Robert Jones (Ohio lawyer) began a dramatic trial practice with the Public Defender’s Office of the Legal Aid Society in 1965. Jones began defending a woman arrested by Cleveland Police as a suspicious person. It was a case involving civil and political rights that eventually was heard by The Ohio Supreme Court: The case was summarized in a Plain Dealer News Article in 1969: “Suspicious Persons Law Killed by Court:”

In 1967 the Plain Dealer reported how Jones became his defendant’s hero, “Unwanted Lawyer Is Hero Now:” The defendant was acquitted of theft charges through the efforts of a court appointed lawyer (Jones) he tried to fire.

The Plain Dealer reported it as “Eyes Win Innocent Verdict:” “I’ll never forget those deep blue eyes;” the witness was referring to the color of the eyes of an armed robber. Jones, then chief trial lawyer for the Public Defender’s Office, marched the defendant in front of the seven-man, five-woman jury.  “Stare into those deep blue eyes,” he told each of the jurors. They returned with an innocent verdict. “Why not?” asked Jones. “Those ‘deep blue eyes’ were a very light hazel.” Jones had been promoted to chief trial attorney at age 38, after 4 years with the Public Defender’s Office.

In 1966, under the leadership of then director and later Common Pleas Court Judge Burt Griffin, Legal Aid established five offices in low-income Cleveland neighborhoods. In 1968, C. Lyonel Jones took over as director and held that position until 2005. By 1970, some 30,000 low-income residents were being serviced by 66 Legal Aid attorneys in civil, criminal and juvenile cases.

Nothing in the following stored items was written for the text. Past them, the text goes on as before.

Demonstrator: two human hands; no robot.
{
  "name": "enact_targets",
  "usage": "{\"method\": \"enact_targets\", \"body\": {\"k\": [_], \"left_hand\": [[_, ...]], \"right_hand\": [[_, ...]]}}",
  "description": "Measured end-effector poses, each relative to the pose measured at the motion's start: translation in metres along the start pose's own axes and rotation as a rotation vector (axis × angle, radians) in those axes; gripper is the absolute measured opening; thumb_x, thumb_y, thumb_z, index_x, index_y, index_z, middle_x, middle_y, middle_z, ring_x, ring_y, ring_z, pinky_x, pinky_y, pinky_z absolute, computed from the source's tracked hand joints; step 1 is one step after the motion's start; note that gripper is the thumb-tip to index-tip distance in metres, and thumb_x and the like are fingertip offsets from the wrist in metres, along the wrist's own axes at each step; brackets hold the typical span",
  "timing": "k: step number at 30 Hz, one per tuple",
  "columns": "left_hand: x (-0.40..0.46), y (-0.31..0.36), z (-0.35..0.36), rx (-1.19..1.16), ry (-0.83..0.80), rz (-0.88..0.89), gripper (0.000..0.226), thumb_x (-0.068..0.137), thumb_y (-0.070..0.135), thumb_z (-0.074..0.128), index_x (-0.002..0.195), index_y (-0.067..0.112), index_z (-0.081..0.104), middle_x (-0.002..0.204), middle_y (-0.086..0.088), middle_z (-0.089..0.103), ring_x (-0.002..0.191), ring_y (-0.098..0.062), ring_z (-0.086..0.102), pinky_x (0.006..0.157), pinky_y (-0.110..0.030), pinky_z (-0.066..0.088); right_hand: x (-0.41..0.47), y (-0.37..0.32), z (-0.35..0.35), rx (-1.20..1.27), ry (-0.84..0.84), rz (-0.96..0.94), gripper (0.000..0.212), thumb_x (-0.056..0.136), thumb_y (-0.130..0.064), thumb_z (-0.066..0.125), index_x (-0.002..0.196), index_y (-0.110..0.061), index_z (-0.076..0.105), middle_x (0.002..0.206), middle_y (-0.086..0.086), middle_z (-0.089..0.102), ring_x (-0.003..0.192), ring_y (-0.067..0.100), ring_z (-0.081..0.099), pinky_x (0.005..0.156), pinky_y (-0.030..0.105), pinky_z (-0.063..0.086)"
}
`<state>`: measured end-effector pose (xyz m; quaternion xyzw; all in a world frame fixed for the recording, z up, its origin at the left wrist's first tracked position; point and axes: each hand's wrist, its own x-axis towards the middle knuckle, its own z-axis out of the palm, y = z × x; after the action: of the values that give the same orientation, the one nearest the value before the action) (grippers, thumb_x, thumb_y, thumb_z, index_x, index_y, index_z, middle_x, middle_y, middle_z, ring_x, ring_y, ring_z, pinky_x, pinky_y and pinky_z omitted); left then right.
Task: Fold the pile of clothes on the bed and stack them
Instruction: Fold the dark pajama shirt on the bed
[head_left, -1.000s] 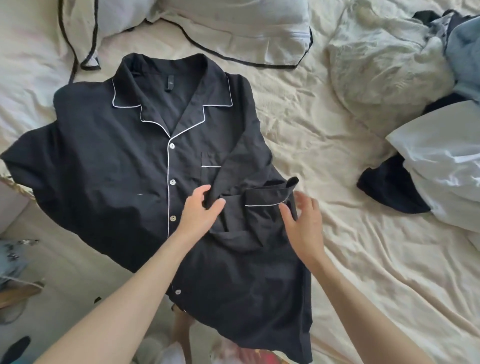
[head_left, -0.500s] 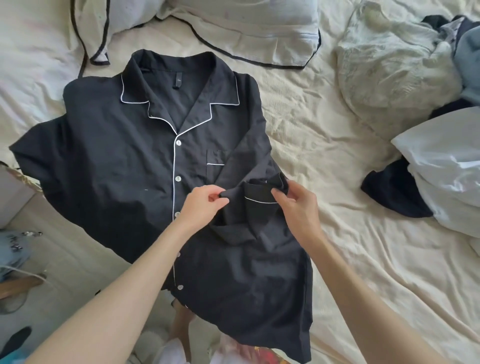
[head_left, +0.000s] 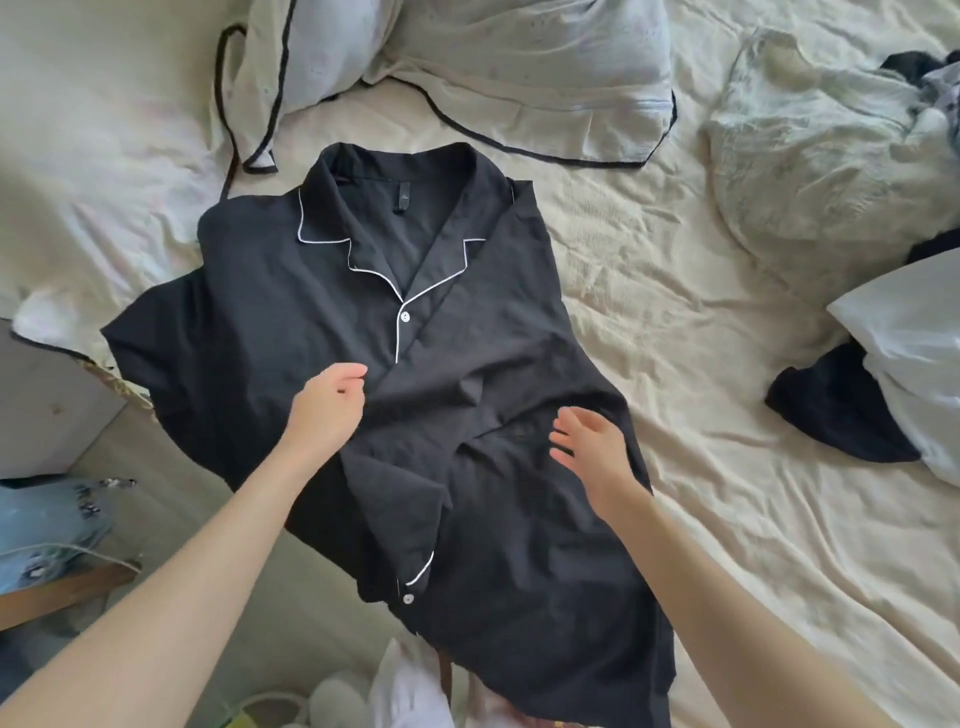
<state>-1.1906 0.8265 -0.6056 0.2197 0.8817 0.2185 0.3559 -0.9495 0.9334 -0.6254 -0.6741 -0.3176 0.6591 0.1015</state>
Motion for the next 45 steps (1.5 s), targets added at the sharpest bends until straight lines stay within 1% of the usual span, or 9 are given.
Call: {"method": "enact_targets", "body": {"k": [4, 11, 16, 20, 25, 30, 36, 42, 45], "left_hand": [[0.042, 0.057, 0.038, 0.133, -0.072, 0.28, 0.034, 0.096, 0.011, 0.043, 0.127, 0.012, 0.056, 0.126, -0.007, 0.057, 0.107, -0.02, 0.055, 0.092, -0.023, 0.036], [0.122, 0.131, 0.086, 0.245, -0.163, 0.406, 0.048, 0.098, 0.019, 0.045, 0.143, 0.009, 0.034, 0.144, -0.011, 0.039, 0.13, -0.028, 0.039, 0.108, -0.044, 0.031], [0.15, 0.163, 0.112, 0.118, -0.099, 0.32, 0.04, 0.096, 0.029, 0.051, 0.13, 0.008, 0.051, 0.12, -0.01, 0.06, 0.117, -0.028, 0.05, 0.103, -0.041, 0.037], [0.166, 0.187, 0.123, -0.015, -0.023, 0.357, 0.022, 0.094, 0.024, 0.054, 0.108, 0.009, 0.063, 0.098, 0.002, 0.064, 0.095, -0.014, 0.057, 0.081, -0.023, 0.039], [0.184, 0.23, 0.132, -0.17, -0.06, 0.352, 0.023, 0.091, 0.021, 0.06, 0.111, 0.009, 0.066, 0.096, 0.005, 0.065, 0.094, -0.009, 0.059, 0.083, -0.016, 0.043], [0.176, 0.22, 0.129, -0.082, -0.142, 0.336, 0.033, 0.09, 0.024, 0.063, 0.121, 0.012, 0.061, 0.111, 0.001, 0.064, 0.108, -0.011, 0.056, 0.091, -0.017, 0.041], [0.105, 0.145, 0.1, 0.019, -0.118, 0.359, 0.032, 0.085, 0.016, 0.065, 0.117, 0.013, 0.059, 0.103, 0.0, 0.059, 0.069, -0.005, 0.05, 0.079, -0.017, 0.04], [0.021, 0.041, 0.075, 0.122, -0.067, 0.05, 0.038, 0.085, 0.028, 0.067, 0.119, 0.015, 0.054, 0.107, 0.001, 0.052, 0.079, -0.01, 0.051, 0.073, -0.022, 0.033], [-0.007, 0.003, 0.069, 0.163, -0.12, -0.076, 0.043, 0.084, 0.034, 0.068, 0.119, 0.012, 0.054, 0.108, -0.001, 0.049, 0.091, -0.015, 0.051, 0.076, -0.025, 0.034]], "right_hand": [[0.023, -0.025, 0.003, 0.362, 0.091, 0.17, 0.043, 0.094, -0.025, 0.059, 0.129, -0.002, 0.05, 0.117, 0.01, 0.054, 0.116, 0.025, 0.054, 0.092, 0.035, 0.048], [0.056, -0.048, -0.002, 0.649, 0.263, 0.263, 0.014, 0.096, -0.007, 0.051, 0.109, -0.005, 0.051, 0.121, 0.014, 0.059, 0.103, 0.026, 0.061, 0.084, 0.035, 0.048], [0.066, -0.054, -0.026, 0.841, 0.175, 0.223, 0.019, 0.097, -0.015, 0.052, 0.115, -0.008, 0.053, 0.1, 0.006, 0.067, 0.092, 0.019, 0.064, 0.069, 0.031, 0.049], [0.067, -0.048, -0.026, 0.76, 0.131, 0.267, 0.006, 0.094, -0.014, 0.056, 0.096, -0.01, 0.06, 0.094, 0.006, 0.07, 0.09, 0.019, 0.065, 0.075, 0.031, 0.049], [0.073, -0.061, -0.041, 1.084, 0.068, 0.144, 0.014, 0.095, -0.021, 0.055, 0.095, -0.011, 0.064, 0.087, 0.002, 0.075, 0.091, 0.017, 0.068, 0.084, 0.032, 0.052], [0.076, -0.055, -0.039, 0.839, 0.041, 0.124, 0.026, 0.096, -0.021, 0.053, 0.121, -0.013, 0.055, 0.113, 0.005, 0.067, 0.106, 0.02, 0.063, 0.088, 0.033, 0.049], [0.043, -0.02, -0.012, 0.515, 0.006, 0.201, 0.027, 0.094, -0.01, 0.057, 0.12, -0.005, 0.052, 0.105, 0.013, 0.063, 0.097, 0.023, 0.063, 0.084, 0.035, 0.05], [0.011, 0.012, 0.024, 0.24, -0.149, 0.259, 0.015, 0.094, -0.009, 0.054, 0.108, -0.008, 0.058, 0.082, 0.0, 0.062, 0.079, 0.016, 0.062, 0.081, 0.029, 0.054], [0.007, 0.016, 0.038, 0.218, -0.147, 0.247, 0.013, 0.096, -0.01, 0.048, 0.096, -0.01, 0.06, 0.092, 0.006, 0.064, 0.083, 0.022, 0.064, 0.07, 0.025, 0.054]]}}
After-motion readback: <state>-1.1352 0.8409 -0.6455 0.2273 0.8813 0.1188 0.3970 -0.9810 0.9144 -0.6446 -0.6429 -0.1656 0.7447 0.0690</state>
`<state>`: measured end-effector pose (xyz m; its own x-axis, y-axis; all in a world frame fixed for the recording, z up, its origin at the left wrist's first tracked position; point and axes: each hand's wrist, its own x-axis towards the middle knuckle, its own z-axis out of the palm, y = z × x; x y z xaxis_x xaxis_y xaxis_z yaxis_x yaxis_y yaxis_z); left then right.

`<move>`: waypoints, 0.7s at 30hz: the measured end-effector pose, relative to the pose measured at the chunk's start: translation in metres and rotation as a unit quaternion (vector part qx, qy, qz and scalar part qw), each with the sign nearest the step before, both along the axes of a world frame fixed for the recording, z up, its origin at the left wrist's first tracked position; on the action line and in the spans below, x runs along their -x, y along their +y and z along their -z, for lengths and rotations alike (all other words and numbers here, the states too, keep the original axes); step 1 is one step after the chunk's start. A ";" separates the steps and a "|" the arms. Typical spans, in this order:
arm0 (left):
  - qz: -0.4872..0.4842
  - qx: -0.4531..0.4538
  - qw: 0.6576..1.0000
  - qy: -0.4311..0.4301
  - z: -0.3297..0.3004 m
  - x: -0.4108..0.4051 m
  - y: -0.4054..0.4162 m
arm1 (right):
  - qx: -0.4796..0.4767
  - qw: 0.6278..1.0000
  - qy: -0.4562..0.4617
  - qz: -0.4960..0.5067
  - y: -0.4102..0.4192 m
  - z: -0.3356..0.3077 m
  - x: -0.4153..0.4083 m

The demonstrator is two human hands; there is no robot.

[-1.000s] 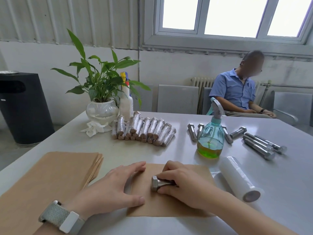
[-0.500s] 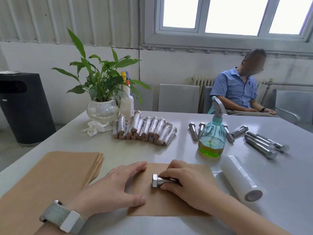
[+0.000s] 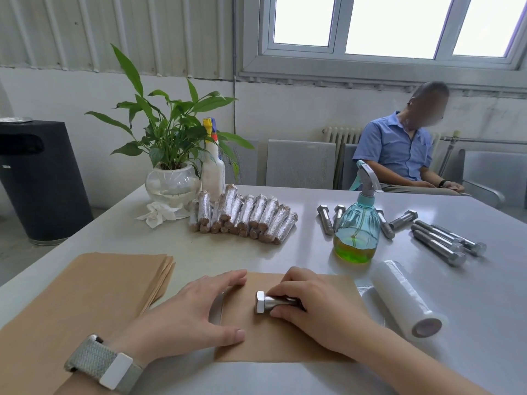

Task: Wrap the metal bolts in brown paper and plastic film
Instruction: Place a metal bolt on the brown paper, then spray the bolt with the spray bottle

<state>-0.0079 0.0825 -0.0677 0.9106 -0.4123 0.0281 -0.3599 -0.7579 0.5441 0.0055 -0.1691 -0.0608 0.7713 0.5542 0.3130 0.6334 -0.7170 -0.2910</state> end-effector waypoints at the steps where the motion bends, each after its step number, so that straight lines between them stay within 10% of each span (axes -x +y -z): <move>1: 0.000 0.000 1.000 0.000 0.000 0.000 0.000 | 0.003 1.000 -0.001 0.001 0.000 0.000 0.000; 4: 0.000 -0.005 1.000 0.001 0.000 0.000 -0.001 | -0.006 1.000 0.010 0.017 -0.002 -0.010 0.000; 9: 0.000 -0.005 1.000 0.002 -0.001 0.001 0.000 | -0.289 0.942 0.021 0.167 -0.064 -0.085 -0.023; 14: 0.001 -0.002 1.000 -0.002 0.000 0.001 0.000 | -0.248 0.899 0.117 0.342 -0.133 -0.105 -0.070; 21: 0.000 -0.005 1.000 -0.004 0.002 -0.002 0.001 | -0.350 0.902 0.155 0.200 -0.122 -0.083 -0.116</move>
<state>-0.0062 0.0832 -0.0696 0.9101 -0.4132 0.0321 -0.3652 -0.7629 0.5335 0.1220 -0.2910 0.0225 0.9764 -0.0371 0.2127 0.1750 -0.4413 -0.8802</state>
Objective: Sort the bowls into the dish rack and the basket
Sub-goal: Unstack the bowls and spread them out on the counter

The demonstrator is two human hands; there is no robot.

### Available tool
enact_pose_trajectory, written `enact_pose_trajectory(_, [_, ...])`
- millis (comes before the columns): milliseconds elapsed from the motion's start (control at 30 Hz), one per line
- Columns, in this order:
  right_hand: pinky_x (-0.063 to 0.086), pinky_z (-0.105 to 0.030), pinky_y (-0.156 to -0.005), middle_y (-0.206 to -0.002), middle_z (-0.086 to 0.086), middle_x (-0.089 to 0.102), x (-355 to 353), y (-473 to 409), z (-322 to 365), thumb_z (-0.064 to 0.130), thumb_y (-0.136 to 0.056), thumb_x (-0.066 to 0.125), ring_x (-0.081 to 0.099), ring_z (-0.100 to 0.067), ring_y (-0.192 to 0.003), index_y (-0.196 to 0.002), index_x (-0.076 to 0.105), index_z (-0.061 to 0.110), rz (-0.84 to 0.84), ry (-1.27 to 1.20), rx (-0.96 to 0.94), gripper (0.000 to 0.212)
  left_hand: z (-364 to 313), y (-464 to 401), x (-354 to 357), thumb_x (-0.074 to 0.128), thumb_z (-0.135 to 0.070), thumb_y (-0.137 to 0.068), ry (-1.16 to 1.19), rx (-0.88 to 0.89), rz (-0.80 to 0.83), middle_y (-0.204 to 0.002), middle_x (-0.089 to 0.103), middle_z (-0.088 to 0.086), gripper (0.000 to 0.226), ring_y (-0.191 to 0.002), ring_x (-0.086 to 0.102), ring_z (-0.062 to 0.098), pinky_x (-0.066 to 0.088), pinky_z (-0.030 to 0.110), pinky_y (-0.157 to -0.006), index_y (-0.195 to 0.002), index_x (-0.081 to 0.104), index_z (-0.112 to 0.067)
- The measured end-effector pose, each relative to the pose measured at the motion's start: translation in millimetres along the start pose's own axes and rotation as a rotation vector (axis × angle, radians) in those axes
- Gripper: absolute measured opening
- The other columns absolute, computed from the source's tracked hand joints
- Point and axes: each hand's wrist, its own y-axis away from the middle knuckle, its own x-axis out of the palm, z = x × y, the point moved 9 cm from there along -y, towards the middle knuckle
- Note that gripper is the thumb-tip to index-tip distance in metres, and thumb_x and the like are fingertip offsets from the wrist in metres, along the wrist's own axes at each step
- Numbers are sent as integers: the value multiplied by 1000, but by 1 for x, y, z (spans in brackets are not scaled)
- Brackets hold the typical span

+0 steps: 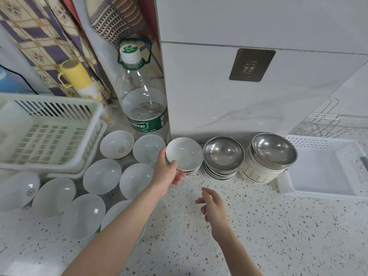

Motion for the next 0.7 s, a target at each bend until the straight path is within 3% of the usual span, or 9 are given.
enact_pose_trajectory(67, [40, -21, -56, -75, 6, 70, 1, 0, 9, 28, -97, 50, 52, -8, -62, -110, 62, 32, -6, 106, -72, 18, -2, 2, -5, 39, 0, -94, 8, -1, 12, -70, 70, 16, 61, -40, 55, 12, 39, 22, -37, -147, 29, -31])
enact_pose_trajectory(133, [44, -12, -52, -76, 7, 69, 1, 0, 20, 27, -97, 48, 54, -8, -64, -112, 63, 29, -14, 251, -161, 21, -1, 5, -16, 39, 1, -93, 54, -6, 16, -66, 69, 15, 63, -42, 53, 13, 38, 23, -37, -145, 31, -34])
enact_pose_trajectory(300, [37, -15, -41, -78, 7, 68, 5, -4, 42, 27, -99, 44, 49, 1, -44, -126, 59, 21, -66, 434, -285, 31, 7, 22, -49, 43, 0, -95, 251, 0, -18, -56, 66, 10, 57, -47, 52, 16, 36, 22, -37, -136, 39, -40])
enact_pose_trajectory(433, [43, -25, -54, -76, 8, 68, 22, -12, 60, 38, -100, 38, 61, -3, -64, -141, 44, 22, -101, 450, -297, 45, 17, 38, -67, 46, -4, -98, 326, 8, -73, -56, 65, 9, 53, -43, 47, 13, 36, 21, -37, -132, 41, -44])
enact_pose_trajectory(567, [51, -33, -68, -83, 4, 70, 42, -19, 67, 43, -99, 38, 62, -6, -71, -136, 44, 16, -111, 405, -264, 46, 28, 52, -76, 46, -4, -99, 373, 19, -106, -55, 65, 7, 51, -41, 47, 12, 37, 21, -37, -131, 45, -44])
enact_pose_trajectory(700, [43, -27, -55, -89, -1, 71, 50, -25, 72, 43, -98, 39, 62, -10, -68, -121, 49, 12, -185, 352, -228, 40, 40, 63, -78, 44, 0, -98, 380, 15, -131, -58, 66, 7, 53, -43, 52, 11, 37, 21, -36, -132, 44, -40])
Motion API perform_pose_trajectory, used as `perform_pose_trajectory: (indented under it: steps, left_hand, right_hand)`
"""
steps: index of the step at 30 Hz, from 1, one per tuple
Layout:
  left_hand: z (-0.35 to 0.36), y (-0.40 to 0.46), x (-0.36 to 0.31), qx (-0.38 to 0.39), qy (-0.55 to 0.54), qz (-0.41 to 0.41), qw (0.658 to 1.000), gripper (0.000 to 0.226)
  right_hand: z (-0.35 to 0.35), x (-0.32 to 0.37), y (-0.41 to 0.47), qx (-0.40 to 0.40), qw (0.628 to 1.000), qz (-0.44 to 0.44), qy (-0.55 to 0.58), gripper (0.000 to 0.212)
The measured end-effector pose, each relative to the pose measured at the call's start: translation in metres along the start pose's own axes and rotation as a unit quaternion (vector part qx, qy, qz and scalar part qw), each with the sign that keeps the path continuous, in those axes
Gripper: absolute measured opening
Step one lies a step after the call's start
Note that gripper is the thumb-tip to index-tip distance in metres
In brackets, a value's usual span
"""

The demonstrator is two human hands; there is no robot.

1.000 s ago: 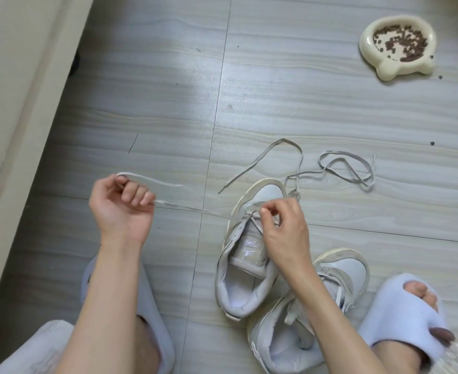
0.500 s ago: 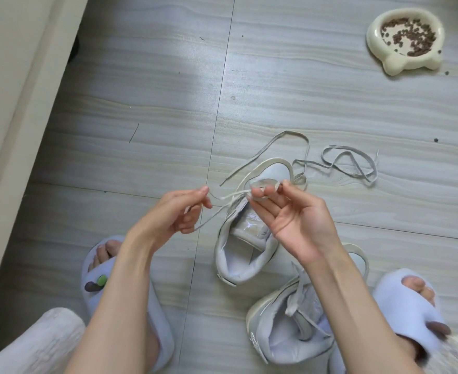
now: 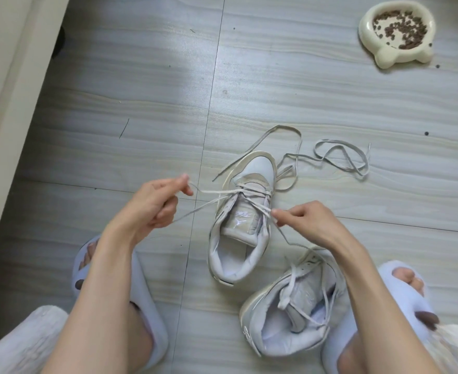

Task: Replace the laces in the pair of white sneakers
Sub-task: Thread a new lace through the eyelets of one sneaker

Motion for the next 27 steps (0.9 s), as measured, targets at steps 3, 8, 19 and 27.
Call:
perform_pose_trajectory:
  steps: [3, 8, 19, 27]
  left_hand:
    - [-0.003, -0.001, -0.002, -0.014, -0.056, 0.024, 0.998, 0.033]
    - [-0.012, 0.001, 0.005, -0.046, -0.271, 0.032, 0.961, 0.045]
    - [0.011, 0.011, 0.017, -0.002, 0.03, -0.007, 1.0, 0.027]
    - [-0.001, 0.019, 0.025, -0.053, -0.178, -0.015, 0.982, 0.036]
  right_hand:
    - [-0.007, 0.011, -0.004, -0.031, 0.991, -0.038, 0.128, 0.037]
    - [-0.023, 0.005, 0.003, 0.004, 0.76, -0.048, 0.648, 0.041]
    - [-0.019, -0.001, 0.007, -0.071, 0.667, 0.029, 0.741, 0.048]
    - [-0.026, -0.013, -0.001, -0.185, 0.978, 0.01, 0.096, 0.028]
Point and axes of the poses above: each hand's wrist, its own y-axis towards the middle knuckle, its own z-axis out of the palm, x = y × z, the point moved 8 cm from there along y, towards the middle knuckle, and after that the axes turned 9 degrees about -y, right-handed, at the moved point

Legal Aid has helped to eliminate racial discrimination in site selection for public housing and promotion of Cleveland police and firefighters, blocked termination of SSI and Social Security disability benefits without proper evidence, improved area jails and mental hospitals, established the right to counsel in commitment proceedings and misdemeanor cases, expanded vocational educational opportunities for Vietnam War Veterans and obtained benefits for victims of industrial air pollution. In 1977, Legal Aid prevailed in a landmark U.S. Supreme Court decision on the rights of an extended family to live together in Moore v. City of East Cleveland.

Today, Legal Aid is led by Executive Director Colleen Cotter and operates four offices serving Ashtabula, Cuyahoga, Lake, Lorain, and Geauga counties. It is the only civil legal aid organization in Northeast Ohio. With a staff of 57 attorneys and 38 administrative/support staff, Legal Aid also has a volunteer roster of more than 3,000 attorneys – nearly 600 of whom are engaged in a case or clinic in a given year.

Every year, Legal Aid serves approximately 17,000 people who reside within its five-county service area and have incomes at or below 200% of the federal poverty limit. This equates to $24,280 or less for an individual and $50,200 or less for a family of four. Legal Aid clients come from every ethnic background and age group and live in urban, suburban, and rural areas. In 2019: 97% of clients made less than $25,000 a year; 71% of clients were women; 24% of clients were older adults (age 60+). Also, in 2019, Legal Aid helped United States Veterans and their family members in more than 560 cases. Legal Aid annually handles approximately 8,000 civil cases.